▶ **Task statement**
Scanning the entries below, copy every line that contains the word "left".

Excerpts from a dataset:
########

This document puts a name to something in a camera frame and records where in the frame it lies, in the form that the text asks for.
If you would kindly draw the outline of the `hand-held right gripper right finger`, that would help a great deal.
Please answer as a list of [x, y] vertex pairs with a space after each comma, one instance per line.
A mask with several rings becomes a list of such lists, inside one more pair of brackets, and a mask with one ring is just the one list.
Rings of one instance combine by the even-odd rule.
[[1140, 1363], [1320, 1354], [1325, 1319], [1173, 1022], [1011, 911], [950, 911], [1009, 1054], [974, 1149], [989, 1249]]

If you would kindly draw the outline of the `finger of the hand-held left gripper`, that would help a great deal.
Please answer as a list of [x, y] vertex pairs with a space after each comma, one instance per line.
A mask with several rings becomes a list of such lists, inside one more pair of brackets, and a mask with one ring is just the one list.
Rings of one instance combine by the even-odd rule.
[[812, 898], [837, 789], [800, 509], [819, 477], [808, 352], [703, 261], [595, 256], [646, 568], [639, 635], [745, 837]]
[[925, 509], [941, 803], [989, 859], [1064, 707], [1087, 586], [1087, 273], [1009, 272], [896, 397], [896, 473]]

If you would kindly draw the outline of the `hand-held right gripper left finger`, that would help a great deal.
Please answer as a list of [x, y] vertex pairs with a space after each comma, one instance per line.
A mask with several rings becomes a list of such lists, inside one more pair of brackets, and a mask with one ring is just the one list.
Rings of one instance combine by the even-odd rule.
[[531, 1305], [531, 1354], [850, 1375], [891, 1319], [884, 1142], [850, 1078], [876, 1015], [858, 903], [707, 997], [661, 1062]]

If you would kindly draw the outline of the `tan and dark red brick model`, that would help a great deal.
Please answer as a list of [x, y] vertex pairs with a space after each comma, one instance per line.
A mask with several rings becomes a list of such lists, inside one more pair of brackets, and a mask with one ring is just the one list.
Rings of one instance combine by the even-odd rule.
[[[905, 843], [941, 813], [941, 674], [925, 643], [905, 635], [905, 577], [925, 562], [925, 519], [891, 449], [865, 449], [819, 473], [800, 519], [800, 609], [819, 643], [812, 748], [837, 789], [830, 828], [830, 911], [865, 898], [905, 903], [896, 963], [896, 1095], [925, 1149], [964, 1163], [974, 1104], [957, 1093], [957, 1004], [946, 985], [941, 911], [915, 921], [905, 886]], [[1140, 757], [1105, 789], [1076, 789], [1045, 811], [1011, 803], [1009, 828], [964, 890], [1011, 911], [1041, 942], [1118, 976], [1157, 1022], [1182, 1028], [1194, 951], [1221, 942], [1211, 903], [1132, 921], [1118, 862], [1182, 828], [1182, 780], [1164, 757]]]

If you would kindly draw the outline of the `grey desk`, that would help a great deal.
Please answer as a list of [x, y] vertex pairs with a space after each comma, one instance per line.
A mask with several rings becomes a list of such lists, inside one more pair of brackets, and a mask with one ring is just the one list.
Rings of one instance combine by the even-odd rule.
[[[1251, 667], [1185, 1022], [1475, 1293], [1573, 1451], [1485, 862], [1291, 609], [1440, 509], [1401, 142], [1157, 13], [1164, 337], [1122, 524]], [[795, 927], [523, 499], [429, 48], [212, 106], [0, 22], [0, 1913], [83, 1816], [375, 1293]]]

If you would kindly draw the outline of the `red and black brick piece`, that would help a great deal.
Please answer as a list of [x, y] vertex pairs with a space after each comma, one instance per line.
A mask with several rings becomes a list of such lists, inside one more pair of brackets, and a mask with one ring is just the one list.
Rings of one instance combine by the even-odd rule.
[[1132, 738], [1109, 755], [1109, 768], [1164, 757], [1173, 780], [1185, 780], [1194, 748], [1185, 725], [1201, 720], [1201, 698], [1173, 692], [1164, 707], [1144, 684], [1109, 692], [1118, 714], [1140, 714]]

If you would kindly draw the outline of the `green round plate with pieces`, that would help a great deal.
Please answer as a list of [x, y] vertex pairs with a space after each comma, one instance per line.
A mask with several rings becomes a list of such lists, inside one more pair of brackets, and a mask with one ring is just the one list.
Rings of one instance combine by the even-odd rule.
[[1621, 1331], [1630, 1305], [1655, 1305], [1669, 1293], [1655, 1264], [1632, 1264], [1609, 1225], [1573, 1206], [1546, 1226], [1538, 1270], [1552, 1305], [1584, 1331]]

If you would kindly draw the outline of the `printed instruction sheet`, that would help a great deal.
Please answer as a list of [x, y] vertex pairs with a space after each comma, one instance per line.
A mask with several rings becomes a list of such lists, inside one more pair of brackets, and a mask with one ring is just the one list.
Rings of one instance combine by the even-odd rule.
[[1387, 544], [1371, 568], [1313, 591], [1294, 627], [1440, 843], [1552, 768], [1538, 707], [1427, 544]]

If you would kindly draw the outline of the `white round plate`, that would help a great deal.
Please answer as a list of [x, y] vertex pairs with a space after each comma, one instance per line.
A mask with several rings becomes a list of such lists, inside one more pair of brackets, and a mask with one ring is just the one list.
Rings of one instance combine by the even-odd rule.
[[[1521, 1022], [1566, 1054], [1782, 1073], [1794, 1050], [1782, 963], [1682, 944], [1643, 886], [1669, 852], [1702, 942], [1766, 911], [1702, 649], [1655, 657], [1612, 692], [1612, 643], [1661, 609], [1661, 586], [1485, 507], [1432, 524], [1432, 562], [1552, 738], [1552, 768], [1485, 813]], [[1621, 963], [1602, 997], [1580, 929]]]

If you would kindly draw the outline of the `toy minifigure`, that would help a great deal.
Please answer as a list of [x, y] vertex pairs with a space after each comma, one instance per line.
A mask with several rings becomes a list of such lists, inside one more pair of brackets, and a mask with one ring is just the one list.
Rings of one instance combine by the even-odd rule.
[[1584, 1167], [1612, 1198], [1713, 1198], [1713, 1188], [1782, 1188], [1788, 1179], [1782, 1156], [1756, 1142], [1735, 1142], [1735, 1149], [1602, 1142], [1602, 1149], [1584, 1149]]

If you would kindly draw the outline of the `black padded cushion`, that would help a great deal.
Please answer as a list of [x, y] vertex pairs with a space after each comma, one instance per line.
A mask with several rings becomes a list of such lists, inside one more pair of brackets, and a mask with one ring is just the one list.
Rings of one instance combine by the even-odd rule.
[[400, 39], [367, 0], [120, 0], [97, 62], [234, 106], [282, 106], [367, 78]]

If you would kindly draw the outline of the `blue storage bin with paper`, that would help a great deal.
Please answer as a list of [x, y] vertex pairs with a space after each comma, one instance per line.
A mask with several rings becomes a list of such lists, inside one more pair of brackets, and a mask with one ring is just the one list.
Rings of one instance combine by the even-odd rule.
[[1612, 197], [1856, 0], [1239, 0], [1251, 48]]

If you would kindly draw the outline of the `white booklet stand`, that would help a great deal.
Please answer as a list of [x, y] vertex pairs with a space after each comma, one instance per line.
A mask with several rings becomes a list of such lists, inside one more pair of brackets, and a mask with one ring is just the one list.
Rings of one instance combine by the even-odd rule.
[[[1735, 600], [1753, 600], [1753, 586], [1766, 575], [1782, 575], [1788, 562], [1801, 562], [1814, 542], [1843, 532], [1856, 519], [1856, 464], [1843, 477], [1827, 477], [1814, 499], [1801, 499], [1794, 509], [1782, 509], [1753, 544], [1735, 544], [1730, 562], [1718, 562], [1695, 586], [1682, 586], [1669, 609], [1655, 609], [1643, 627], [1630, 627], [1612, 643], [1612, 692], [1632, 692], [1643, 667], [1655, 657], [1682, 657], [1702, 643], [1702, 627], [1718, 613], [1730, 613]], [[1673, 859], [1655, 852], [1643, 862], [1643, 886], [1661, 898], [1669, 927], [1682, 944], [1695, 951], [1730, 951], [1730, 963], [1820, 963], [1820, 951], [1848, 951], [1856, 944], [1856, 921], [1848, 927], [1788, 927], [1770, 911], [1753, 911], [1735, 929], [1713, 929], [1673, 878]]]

########

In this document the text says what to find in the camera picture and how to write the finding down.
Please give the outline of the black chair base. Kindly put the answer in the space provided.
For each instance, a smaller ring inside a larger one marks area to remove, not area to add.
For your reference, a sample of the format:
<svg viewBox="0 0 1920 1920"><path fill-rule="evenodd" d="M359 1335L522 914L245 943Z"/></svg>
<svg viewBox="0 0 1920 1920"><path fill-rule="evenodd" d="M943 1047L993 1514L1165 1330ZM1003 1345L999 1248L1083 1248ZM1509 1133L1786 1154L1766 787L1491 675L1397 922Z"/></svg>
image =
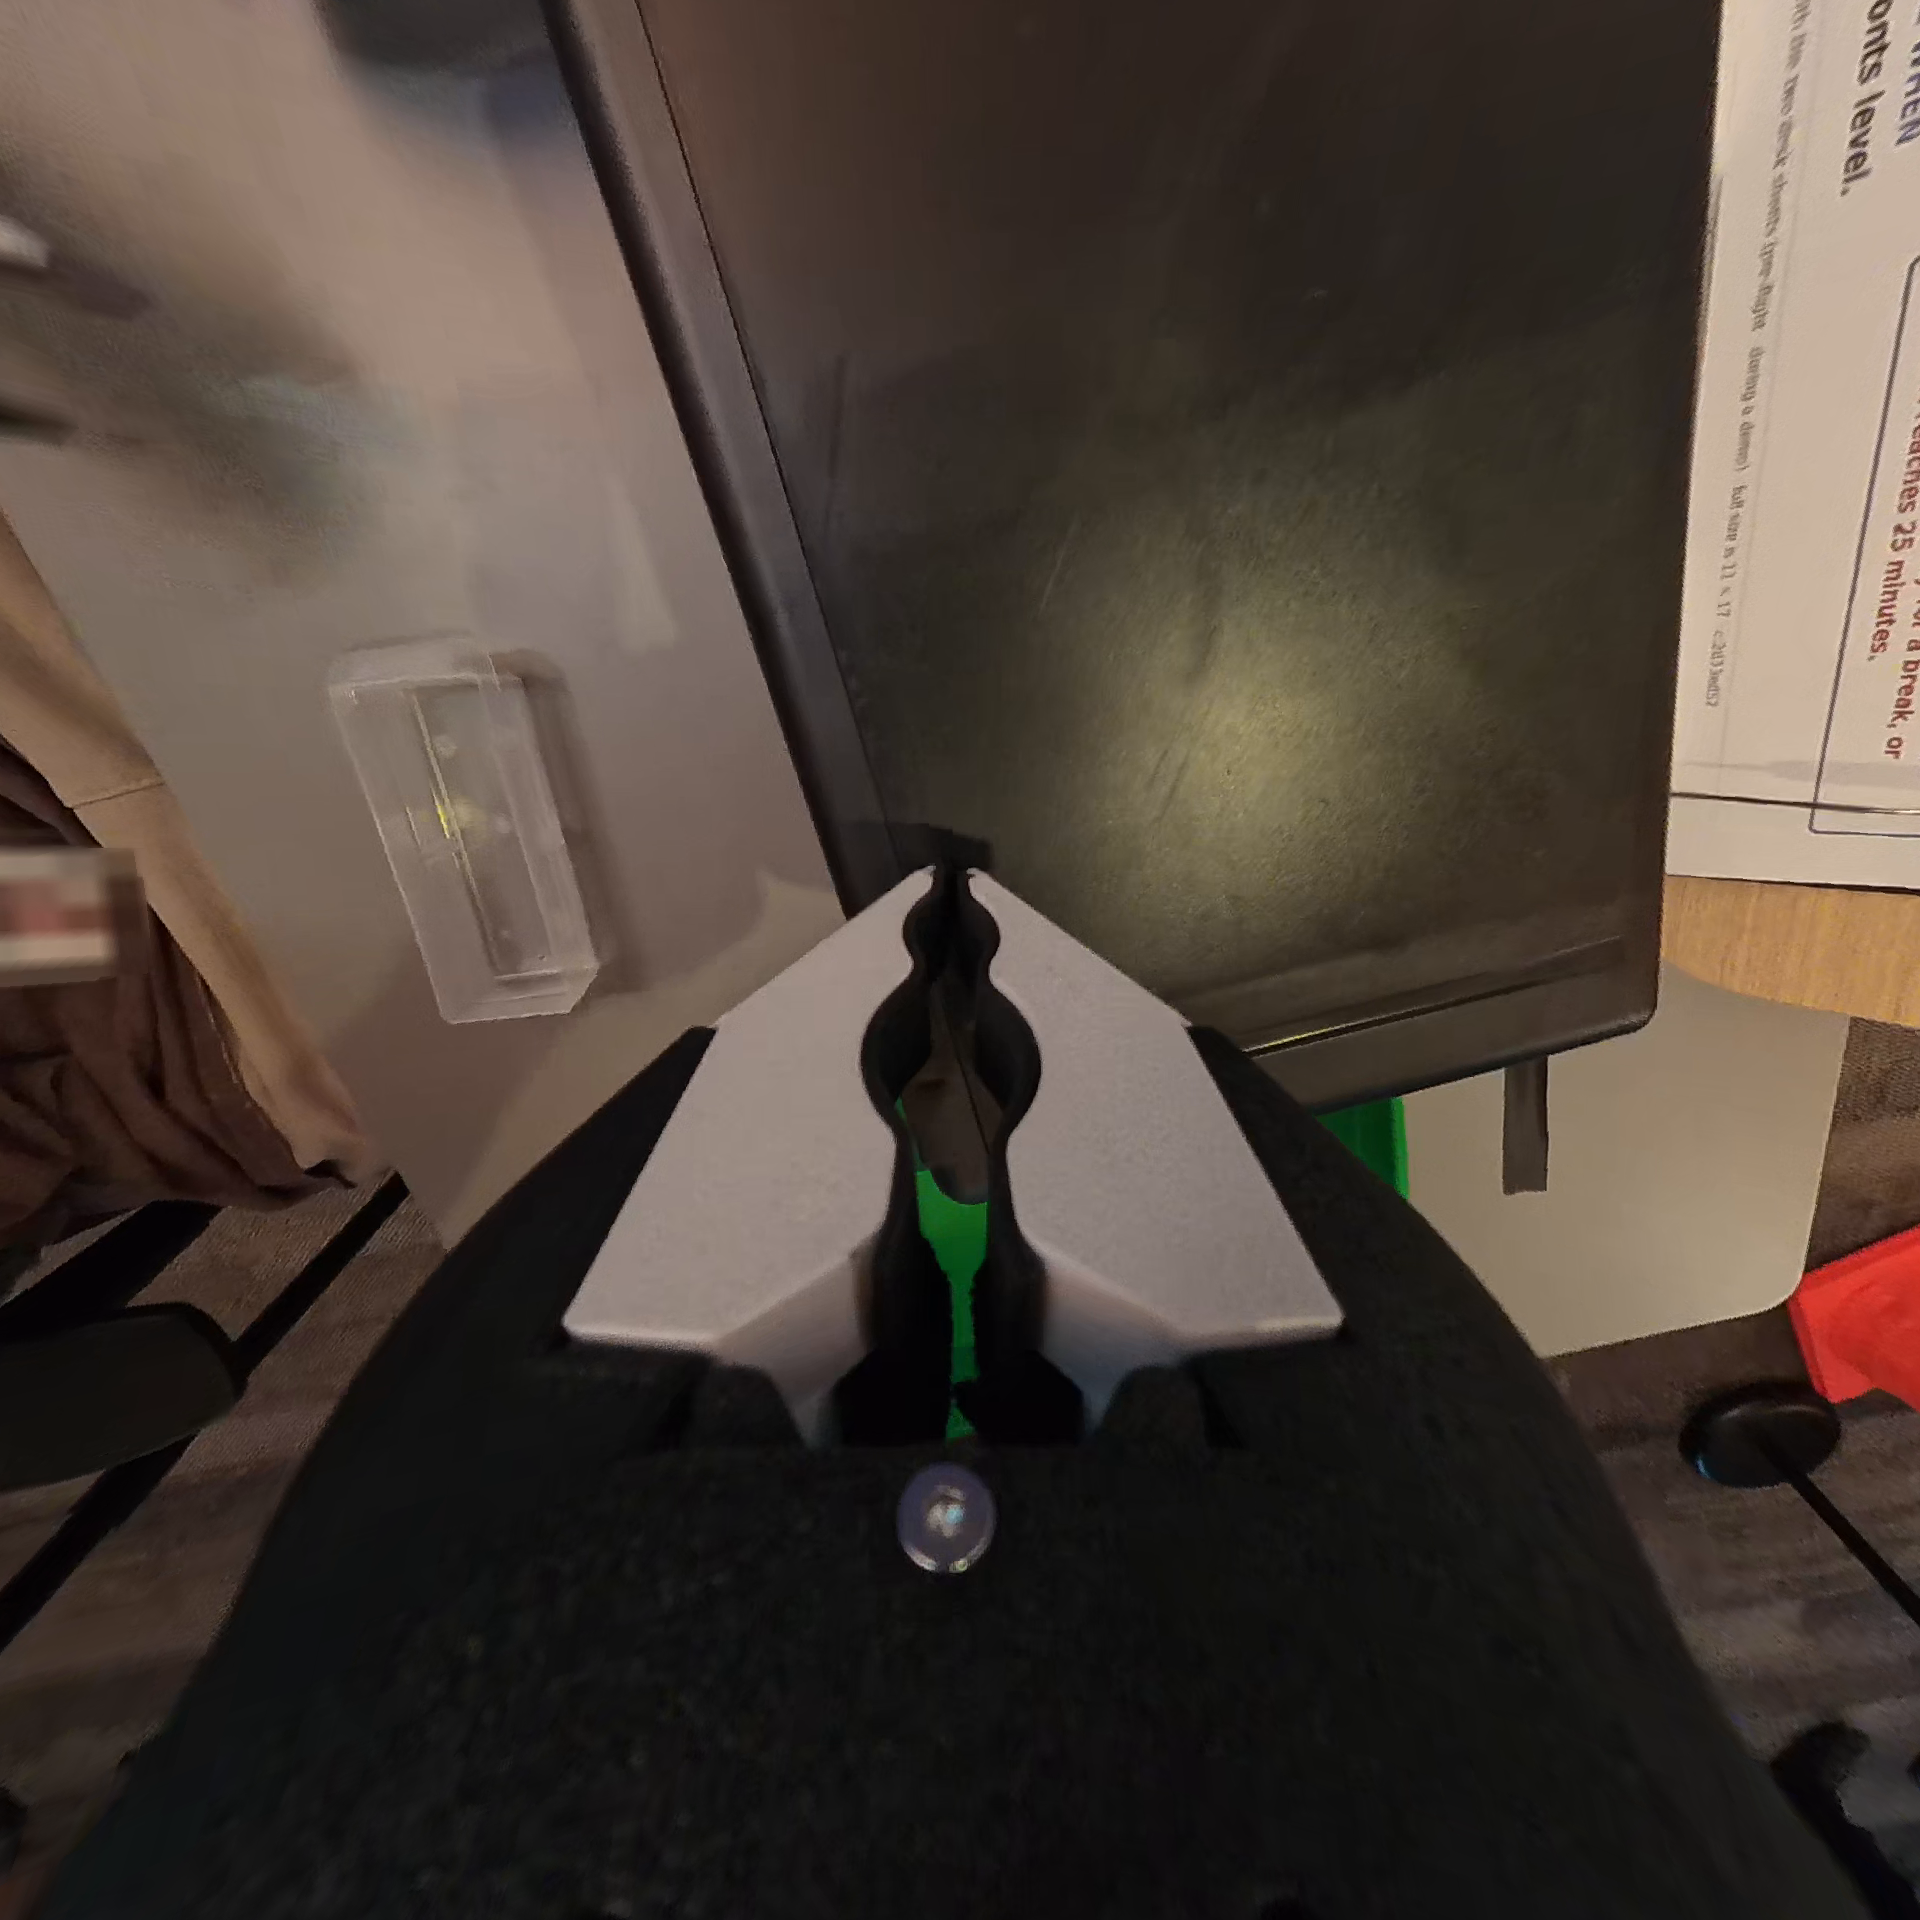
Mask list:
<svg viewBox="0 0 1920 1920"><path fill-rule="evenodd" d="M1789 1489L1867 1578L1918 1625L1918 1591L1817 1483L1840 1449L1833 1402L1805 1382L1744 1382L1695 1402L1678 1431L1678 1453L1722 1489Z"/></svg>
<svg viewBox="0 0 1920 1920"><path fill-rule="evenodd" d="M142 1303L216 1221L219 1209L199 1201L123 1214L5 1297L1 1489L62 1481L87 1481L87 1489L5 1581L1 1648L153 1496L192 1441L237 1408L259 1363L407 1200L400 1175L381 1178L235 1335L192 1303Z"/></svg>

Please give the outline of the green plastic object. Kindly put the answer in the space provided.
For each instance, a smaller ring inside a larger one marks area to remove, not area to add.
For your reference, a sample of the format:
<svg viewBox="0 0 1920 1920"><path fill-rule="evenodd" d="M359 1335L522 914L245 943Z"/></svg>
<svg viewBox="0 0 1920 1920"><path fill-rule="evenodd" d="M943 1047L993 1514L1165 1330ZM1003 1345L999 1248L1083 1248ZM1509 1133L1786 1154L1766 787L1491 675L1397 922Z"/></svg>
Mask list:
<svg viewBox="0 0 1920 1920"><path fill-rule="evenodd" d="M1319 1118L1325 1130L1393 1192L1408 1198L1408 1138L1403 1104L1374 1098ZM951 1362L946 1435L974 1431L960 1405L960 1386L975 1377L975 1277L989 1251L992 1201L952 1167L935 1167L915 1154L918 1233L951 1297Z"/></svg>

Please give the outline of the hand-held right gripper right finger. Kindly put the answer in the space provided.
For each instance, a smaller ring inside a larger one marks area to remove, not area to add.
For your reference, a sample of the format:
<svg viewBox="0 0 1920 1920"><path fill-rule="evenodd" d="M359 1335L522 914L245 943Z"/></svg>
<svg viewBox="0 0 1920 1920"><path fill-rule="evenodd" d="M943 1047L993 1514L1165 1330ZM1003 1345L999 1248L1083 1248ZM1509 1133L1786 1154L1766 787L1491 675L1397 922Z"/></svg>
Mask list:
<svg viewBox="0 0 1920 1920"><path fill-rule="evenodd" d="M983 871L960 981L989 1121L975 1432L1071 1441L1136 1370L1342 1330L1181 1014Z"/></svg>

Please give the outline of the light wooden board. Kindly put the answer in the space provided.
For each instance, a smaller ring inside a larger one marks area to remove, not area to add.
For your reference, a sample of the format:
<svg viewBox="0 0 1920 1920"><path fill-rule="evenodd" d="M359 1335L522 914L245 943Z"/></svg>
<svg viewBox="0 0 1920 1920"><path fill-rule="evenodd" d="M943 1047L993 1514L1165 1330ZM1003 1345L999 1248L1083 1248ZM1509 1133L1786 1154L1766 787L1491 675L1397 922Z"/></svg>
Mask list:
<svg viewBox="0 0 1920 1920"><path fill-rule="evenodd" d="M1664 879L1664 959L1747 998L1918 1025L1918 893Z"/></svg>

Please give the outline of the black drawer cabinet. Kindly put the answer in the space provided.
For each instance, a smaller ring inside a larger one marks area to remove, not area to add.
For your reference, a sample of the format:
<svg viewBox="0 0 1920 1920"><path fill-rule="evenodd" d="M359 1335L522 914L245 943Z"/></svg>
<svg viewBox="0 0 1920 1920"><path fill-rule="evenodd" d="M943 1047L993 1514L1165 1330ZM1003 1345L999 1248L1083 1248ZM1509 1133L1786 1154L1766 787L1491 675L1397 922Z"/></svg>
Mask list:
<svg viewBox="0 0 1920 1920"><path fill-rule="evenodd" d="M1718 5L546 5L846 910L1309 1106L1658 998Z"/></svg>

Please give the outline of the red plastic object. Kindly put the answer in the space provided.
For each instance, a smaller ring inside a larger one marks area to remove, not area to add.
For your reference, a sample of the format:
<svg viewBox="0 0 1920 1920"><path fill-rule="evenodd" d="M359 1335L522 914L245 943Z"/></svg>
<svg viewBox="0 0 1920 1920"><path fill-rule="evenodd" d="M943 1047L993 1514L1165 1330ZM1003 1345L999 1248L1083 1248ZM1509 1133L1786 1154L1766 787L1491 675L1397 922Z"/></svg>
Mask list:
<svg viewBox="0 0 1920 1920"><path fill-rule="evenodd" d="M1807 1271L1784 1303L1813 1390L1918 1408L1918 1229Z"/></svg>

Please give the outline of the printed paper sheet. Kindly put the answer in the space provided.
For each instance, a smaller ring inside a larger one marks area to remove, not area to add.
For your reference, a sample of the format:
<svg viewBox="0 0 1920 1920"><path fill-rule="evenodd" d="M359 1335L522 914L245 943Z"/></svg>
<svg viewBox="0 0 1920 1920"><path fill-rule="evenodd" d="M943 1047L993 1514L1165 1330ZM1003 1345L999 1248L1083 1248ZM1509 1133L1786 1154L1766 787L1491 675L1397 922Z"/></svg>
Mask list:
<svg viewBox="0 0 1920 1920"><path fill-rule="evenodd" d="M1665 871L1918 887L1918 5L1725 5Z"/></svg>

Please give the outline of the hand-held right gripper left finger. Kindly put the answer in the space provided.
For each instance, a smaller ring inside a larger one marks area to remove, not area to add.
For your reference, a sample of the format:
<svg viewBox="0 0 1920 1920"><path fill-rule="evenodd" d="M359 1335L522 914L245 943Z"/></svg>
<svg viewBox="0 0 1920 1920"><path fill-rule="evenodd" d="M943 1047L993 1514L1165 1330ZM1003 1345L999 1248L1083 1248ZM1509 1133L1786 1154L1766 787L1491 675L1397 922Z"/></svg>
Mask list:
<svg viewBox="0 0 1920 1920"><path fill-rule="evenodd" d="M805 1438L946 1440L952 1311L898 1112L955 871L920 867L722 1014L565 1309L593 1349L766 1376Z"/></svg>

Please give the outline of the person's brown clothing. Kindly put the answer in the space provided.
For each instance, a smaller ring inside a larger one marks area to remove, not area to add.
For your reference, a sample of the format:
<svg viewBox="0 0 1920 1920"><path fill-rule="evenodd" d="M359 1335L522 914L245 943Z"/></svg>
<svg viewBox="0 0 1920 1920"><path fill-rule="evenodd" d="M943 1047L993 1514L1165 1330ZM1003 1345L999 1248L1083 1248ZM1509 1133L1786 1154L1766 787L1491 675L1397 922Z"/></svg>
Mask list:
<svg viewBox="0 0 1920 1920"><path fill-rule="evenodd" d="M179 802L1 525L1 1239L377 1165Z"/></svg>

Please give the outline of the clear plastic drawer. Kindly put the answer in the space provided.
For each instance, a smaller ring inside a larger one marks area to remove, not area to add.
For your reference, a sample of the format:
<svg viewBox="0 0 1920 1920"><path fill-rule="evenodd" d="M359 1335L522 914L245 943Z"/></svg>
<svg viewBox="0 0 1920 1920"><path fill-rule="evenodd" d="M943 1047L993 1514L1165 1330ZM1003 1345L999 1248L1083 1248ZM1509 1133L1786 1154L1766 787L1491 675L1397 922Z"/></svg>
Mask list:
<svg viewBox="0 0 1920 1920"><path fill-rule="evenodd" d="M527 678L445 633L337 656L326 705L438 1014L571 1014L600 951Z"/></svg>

########

▶ **Solution to this problem**
If you would kindly draw the outline of the `finger of the hand-held left gripper`, that would help a great deal.
If you would kindly draw the outline of the `hand-held right gripper left finger`, that would help a great deal.
Please give the outline of the hand-held right gripper left finger. Kindly put the answer in the space provided.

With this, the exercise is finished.